Task brief –
Every line from the one with "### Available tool" to the one with "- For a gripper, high", including those two, is to be copied exactly; all other lines of the entries below are left out.

[Opening Material shown section]

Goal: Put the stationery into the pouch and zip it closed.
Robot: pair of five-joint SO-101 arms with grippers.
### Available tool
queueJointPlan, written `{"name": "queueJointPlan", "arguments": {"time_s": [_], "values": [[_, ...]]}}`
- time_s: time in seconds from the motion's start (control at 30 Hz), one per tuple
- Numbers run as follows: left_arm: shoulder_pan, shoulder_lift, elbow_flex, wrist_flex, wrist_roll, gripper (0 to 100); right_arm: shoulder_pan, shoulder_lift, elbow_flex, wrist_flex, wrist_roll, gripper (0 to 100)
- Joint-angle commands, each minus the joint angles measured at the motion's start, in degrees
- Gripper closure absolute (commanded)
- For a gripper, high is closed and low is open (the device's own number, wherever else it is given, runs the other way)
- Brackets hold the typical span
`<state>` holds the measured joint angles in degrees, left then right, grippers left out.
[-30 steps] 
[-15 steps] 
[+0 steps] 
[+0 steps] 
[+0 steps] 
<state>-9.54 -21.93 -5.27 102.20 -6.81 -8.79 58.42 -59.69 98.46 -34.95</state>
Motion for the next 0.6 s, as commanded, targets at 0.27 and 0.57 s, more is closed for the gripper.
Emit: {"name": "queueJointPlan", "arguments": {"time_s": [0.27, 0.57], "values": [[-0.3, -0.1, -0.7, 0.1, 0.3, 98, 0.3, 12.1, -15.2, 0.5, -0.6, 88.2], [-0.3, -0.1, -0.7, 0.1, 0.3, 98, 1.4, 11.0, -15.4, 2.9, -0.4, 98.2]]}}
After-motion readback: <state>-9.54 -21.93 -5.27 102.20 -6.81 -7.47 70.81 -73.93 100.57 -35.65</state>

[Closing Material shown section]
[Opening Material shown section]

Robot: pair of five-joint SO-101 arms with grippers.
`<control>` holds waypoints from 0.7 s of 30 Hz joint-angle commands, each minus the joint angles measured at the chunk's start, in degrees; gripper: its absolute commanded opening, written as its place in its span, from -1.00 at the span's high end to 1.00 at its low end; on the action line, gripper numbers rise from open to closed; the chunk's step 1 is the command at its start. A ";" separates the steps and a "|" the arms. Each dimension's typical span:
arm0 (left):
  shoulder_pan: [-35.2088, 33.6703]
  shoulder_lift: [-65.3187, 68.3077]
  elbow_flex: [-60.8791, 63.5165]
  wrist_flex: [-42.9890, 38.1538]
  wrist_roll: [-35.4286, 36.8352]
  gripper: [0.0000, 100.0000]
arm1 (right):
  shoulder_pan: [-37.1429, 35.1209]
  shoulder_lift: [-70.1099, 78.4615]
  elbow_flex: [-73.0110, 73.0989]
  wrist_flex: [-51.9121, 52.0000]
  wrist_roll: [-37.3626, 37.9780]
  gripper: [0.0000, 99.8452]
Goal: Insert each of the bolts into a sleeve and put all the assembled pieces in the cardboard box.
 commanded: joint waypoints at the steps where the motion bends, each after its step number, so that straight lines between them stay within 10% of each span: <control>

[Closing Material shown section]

Response to this task –
### Available tool
queueJointPlan, written `{"name": "queueJointPlan", "arguments": {"time_s": [_], "values": [[_, ...]]}}`
- time_s: time in seconds from the motion's start (control at 30 Hz), one per tuple
- Numbers run as follows: left_arm: shoulder_pan, shoulder_lift, elbow_flex, wrist_flex, wrist_roll, gripper (0 to 100); right_arm: shoulder_pan, shoulder_lift, elbow_flex, wrist_flex, wrist_roll, gripper (0 to 100)
- Joint-angle commands, each minus the joint angles measured at the motion's start, in degrees
- Gripper closure absolute (commanded)
- For a gripper, high is closed and low is open (the device's own number, wherever else it is given, runs the other way)

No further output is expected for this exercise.